Where does "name" occur in the listing? Copy every line that holds it.

---------- RECORDS SHOWN

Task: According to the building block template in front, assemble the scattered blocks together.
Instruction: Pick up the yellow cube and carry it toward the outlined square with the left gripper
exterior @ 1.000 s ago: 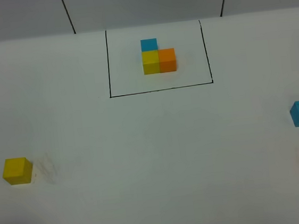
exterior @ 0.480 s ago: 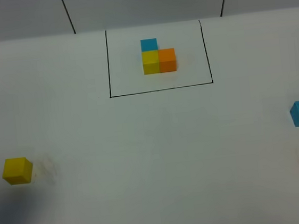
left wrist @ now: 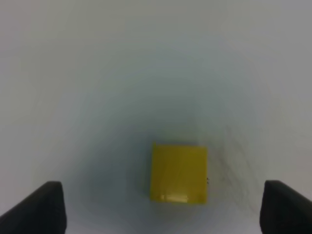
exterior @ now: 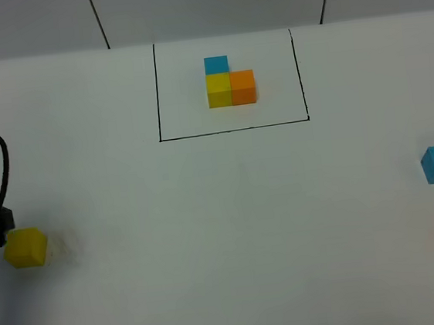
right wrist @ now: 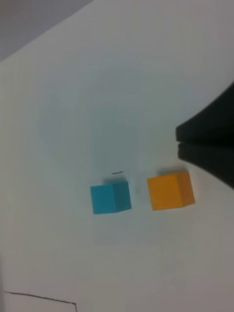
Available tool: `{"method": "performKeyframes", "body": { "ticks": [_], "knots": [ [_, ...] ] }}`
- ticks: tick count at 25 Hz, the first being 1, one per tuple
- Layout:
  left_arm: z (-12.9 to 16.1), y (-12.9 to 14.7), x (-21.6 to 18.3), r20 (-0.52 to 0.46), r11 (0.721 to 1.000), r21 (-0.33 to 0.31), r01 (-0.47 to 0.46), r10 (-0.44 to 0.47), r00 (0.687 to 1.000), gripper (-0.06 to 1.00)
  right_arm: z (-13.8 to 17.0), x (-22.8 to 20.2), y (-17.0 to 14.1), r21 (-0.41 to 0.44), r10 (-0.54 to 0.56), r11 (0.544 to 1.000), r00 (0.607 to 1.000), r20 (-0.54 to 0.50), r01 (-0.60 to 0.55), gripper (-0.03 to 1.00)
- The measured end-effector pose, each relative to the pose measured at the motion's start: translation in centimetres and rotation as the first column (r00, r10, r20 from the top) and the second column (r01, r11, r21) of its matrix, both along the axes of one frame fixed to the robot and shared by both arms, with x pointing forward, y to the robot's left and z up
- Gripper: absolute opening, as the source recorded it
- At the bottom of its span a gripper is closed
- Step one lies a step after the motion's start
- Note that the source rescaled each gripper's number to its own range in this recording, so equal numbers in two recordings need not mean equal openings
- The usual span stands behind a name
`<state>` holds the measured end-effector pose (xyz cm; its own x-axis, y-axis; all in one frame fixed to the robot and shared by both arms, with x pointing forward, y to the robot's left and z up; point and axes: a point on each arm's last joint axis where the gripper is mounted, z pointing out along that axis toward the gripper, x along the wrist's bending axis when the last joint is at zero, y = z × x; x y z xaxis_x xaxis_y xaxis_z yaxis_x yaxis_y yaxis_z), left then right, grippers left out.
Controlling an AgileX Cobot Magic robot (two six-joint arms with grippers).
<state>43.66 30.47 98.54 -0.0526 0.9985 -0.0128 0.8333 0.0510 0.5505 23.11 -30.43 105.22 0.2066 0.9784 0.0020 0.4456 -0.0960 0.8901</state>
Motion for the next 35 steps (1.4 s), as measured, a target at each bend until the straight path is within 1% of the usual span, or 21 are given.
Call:
{"method": "performKeyframes", "body": {
  "ticks": [5,16,27,32,35],
  "knots": [
    [-2.8,-0.2,1.6,-0.084,1.0,-0.002,0.012,-0.012,0.996,0.85,0.0,0.0,0.0,0.0,0.0,1.0,1.0,0.0,0.0,0.0],
    [-7.1,-0.5,3.4,-0.181,1.0,-0.015,0.012,-0.014,0.983,0.84,0.0,0.0,0.0,0.0,0.0,1.0,1.0,0.0,0.0,0.0],
    [-10.3,-0.6,4.7,-0.194,1.0,-0.023,0.002,-0.006,0.981,0.84,0.0,0.0,0.0,0.0,0.0,1.0,1.0,0.0,0.0,0.0],
    [-10.5,-0.6,4.9,-0.176,1.0,-0.023,0.002,-0.006,0.984,0.84,0.0,0.0,0.0,0.0,0.0,1.0,1.0,0.0,0.0,0.0],
    [-10.5,-0.6,4.9,-0.174,1.0,-0.023,0.002,-0.006,0.985,0.81,0.0,0.0,0.0,0.0,0.0,1.0,1.0,0.0,0.0,0.0]
  ]
}}
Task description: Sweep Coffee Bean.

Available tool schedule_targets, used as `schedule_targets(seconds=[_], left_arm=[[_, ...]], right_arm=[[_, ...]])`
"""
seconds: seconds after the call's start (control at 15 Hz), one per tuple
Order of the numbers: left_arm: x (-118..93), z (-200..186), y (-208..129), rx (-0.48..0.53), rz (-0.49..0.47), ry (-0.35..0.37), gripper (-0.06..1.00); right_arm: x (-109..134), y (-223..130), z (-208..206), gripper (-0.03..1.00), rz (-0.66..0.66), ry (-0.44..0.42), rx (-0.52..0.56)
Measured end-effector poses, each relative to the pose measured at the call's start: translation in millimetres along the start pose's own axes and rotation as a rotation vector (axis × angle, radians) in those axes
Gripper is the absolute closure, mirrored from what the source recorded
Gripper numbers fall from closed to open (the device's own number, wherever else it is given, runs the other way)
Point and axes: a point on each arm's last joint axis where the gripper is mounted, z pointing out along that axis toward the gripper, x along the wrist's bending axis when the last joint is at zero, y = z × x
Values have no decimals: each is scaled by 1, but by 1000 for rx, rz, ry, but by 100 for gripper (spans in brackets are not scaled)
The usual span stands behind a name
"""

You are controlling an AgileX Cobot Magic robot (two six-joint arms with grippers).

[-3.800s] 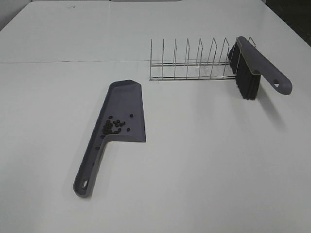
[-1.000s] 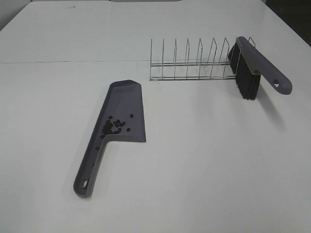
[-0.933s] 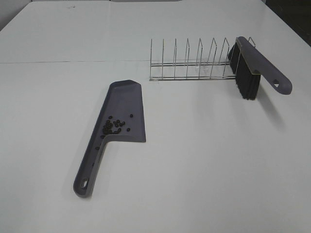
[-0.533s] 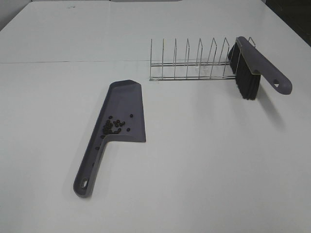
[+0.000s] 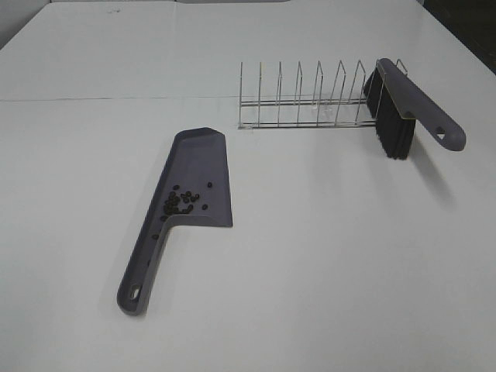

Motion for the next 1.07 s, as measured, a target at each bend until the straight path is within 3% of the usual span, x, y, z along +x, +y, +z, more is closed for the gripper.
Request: schedule_targets(seconds=[1.07], left_arm=[[0, 0, 0, -2, 8, -16, 31]], right_arm=[[0, 0, 0, 33, 0, 0, 0]])
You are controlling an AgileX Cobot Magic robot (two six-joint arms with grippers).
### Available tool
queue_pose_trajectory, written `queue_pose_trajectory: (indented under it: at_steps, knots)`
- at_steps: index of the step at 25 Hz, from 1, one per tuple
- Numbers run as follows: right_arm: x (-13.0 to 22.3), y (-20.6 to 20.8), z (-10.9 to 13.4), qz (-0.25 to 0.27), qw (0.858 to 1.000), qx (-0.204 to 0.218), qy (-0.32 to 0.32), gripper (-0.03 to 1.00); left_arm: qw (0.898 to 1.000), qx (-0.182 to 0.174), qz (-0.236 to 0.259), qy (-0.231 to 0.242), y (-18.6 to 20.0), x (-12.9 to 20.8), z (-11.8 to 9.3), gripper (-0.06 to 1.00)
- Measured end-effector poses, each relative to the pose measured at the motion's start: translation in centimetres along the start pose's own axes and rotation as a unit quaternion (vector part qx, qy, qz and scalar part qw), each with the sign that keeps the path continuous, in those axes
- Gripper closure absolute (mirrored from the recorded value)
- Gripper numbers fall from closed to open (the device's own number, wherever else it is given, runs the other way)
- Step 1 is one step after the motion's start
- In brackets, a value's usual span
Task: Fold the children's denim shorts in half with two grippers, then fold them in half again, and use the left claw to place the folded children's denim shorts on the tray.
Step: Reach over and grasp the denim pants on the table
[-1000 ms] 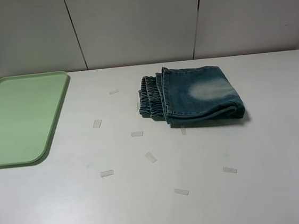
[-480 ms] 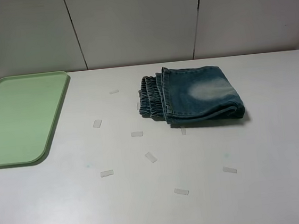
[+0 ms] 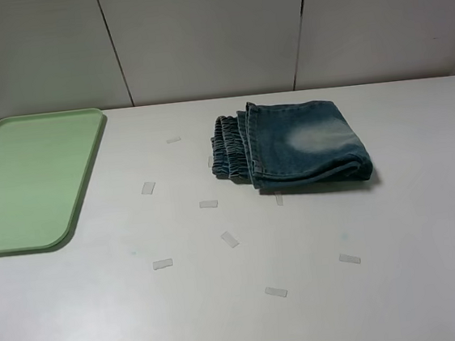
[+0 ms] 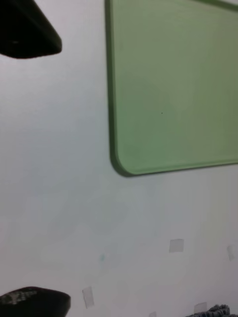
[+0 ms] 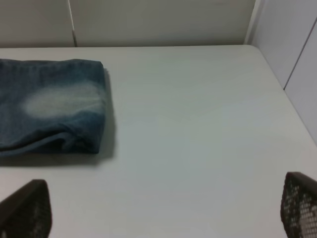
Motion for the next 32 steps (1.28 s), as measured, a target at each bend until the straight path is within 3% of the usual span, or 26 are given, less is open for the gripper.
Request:
queue_pose_trajectory:
  at_steps: [32]
  knots:
    - [0.0,0.0,0.0,0.0,1.0,0.0,0.0,0.27,1.0,0.0,0.0,0.0,0.0,0.0,0.0,0.04]
Point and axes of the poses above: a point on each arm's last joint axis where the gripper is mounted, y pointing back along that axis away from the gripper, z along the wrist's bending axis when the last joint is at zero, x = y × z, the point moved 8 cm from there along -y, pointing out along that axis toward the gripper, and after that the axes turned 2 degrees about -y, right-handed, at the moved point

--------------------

» **YOUR RESPONSE**
- The usual span stands behind a name
The usual span stands behind a name

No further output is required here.